John Turturro: l’ultimo borseggiatore analogico nella corsa silenziosa verso l’Academy
Per la rubrica Narrative Race, riflettori puntati su John Turturro. Il suo è il caso raro di un fuoriclasse che ha attraversato decenni di cinema americano tra d’autore e mainstream, lavorando con Scorsese, Spike Lee e i Coen. Nonostante un profilo da caratterista d’élite capace di oscillare tra ruoli iconici e prove da protagonista, il suo rapporto con gli Oscar si riduce a un eterno cono d’ombra, sfiorato solo dalle storiche candidature a Globes e SAG per Quiz Show.
Oggi, il noir crepuscolare The Only Living Pickpocket in New York di Noah Segan riattiva questo interprete legacy con il ruolo giusto. Turturro veste i panni di Harry, un borseggiatore "analogico" che sopravvive in una metropoli dominata dall'algoritmo e dalle criptovalute. Una riflessione sull'obsolescenza umana dove l'artigianalità del gesto fisico si scontra con la sterilità digitale, supportata da spalle come Giancarlo Esposito e Steve Buscemi.

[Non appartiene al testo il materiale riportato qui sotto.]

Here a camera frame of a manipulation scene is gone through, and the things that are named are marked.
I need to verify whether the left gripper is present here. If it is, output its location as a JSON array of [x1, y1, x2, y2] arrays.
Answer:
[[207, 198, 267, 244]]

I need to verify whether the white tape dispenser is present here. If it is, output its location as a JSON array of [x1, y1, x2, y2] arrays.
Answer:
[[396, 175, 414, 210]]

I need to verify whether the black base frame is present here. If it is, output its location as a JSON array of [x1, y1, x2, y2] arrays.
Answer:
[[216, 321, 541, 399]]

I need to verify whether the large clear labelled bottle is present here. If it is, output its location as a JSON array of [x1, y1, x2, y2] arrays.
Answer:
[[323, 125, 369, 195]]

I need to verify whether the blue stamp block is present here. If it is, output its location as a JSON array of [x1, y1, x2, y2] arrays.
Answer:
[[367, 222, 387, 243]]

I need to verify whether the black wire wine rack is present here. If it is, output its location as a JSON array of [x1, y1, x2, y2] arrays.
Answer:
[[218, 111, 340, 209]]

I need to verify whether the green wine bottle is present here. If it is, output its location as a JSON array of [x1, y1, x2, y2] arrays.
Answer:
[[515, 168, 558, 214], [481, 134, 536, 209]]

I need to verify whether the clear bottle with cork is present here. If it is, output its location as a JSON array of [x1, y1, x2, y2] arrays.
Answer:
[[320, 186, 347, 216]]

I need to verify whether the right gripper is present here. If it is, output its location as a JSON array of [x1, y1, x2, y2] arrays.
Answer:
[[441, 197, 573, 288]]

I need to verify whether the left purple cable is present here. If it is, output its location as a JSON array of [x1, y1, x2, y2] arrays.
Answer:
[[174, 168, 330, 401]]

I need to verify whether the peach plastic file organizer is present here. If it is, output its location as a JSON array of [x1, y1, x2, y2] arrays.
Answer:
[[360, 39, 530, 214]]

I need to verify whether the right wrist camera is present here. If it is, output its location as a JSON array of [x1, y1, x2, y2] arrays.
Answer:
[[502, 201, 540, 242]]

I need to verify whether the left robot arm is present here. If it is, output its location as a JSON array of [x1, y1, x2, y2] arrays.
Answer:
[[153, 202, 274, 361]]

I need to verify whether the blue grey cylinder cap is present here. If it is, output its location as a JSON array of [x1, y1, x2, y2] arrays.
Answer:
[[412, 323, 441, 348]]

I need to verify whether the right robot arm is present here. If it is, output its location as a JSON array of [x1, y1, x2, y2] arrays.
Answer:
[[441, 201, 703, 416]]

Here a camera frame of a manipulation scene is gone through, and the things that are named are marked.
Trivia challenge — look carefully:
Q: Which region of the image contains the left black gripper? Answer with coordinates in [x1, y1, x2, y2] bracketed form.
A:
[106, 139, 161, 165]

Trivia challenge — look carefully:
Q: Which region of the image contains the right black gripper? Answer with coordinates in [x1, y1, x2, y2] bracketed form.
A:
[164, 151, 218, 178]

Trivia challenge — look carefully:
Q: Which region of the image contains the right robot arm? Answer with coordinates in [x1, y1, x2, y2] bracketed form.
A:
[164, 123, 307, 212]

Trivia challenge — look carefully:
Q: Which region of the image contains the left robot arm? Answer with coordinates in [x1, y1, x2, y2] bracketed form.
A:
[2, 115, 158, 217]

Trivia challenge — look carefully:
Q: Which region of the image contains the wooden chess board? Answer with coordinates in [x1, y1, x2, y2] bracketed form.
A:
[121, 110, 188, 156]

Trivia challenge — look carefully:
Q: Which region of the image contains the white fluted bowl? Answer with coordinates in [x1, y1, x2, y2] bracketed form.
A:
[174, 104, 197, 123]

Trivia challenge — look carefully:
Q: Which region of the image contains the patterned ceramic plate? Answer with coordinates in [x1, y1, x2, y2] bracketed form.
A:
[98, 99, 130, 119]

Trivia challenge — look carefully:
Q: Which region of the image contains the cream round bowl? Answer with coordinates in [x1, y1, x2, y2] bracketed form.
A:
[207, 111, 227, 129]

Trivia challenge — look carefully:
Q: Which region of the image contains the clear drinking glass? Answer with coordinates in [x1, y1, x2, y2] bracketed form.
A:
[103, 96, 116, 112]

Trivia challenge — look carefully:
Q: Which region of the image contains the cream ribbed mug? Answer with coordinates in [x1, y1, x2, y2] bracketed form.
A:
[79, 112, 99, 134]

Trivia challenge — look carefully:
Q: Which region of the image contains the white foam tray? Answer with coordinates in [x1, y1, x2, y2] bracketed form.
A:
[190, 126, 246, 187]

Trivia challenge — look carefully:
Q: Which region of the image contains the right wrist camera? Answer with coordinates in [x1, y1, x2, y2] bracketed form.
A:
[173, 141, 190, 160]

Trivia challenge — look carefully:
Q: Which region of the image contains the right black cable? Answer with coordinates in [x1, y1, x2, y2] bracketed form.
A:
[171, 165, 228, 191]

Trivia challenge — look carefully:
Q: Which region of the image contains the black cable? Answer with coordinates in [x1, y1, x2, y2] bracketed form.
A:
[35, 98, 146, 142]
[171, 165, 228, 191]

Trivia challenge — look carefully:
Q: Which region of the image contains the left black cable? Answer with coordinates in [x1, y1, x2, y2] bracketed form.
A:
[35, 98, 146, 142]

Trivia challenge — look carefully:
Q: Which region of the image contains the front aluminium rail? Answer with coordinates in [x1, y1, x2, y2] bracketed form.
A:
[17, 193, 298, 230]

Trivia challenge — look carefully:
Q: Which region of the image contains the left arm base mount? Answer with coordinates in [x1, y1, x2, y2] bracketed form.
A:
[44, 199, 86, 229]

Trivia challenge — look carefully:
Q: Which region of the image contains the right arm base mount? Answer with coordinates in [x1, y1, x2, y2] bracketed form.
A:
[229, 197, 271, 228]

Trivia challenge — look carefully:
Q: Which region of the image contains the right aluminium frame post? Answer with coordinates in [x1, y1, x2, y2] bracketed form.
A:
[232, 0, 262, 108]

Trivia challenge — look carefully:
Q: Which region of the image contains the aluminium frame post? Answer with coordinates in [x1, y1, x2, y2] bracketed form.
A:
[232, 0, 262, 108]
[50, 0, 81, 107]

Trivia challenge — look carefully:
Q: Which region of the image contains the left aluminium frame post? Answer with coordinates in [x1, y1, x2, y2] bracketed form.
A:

La forza della sua corsa agli Oscar non risiede nel buzz immediato, ma in una perfetta operazione "slow burn". Questa performance attiva una potente legacy narrative: un tributo implicito a una carriera leggendaria che si consuma direttamente nel voto alla singola prova. Se il circuito festivaliero — partito da Sundance e Berlinale — confermerà la caratura dell'opera, la scommessa di Turturro si sposterà rapidamente da outsider a solido contendente. La sua campagna non punterà sulla spettacolarità, ma sulla reverenza artistica, trasformando il cammino verso la nomination nel meritato coronamento di un'icona del cinema newyorkese.